**Given data:**
Content starts

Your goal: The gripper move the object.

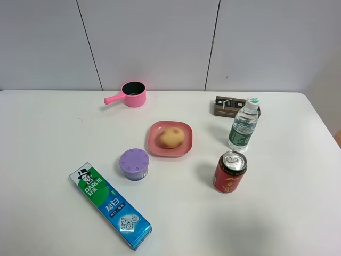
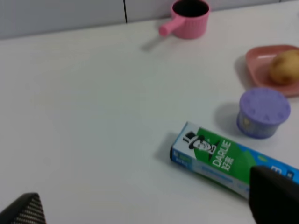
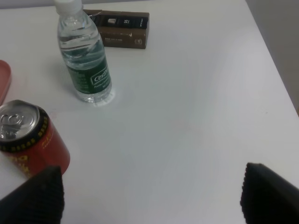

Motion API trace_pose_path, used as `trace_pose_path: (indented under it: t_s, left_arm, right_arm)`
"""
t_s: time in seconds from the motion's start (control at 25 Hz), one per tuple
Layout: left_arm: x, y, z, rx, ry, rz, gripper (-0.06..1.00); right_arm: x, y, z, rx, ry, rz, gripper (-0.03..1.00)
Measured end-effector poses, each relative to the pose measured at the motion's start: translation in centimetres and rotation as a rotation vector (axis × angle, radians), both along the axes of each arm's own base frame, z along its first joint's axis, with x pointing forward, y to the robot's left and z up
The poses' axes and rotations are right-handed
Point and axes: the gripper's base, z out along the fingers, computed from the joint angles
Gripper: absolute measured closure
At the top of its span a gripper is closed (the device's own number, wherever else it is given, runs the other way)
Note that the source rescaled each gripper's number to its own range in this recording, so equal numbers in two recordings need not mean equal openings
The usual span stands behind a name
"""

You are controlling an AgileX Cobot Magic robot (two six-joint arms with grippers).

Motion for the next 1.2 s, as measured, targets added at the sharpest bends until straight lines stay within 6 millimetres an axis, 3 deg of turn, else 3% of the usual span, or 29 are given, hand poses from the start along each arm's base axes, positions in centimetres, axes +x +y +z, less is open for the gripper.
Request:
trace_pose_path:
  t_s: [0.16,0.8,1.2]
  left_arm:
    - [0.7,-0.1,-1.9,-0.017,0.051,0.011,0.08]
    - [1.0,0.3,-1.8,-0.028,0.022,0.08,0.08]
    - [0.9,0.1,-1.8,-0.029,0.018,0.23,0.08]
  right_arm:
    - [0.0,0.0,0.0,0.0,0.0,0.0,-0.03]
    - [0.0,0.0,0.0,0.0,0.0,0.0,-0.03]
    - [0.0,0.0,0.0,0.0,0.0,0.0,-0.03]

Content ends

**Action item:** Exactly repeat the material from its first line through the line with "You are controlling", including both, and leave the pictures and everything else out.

**Answer area:**
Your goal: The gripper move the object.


Motion API trace_pose_path, used as `trace_pose_path: (indented under it: t_s, left_arm, right_arm)`
"""
t_s: time in seconds from the motion's start (control at 25 Hz), one per tuple
Layout: left_arm: x, y, z, rx, ry, rz, gripper (-0.06..1.00); right_arm: x, y, z, rx, ry, rz, gripper (-0.03..1.00)
Measured end-effector poses, each relative to the pose measured at the motion's start: translation in centimetres and rotation as a rotation vector (axis × angle, radians), both along the axes of each arm's own base frame, z along its first joint's axis, with x pointing forward, y to the robot's left and z up
The poses' axes and rotations are right-handed
Point and axes: the gripper's base, z out along the fingers, computed from the joint angles
Gripper: absolute measured closure
At the top of its span a gripper is closed (the device's own number, wherever else it is given, runs the other way)
Note that the source rescaled each gripper's number to its own range in this recording, so equal numbers in two recordings need not mean equal openings
The usual span stands behind a name
"""

You are controlling an AgileX Cobot Magic robot (two six-joint arms with grippers).

No additional response is needed to complete this exercise.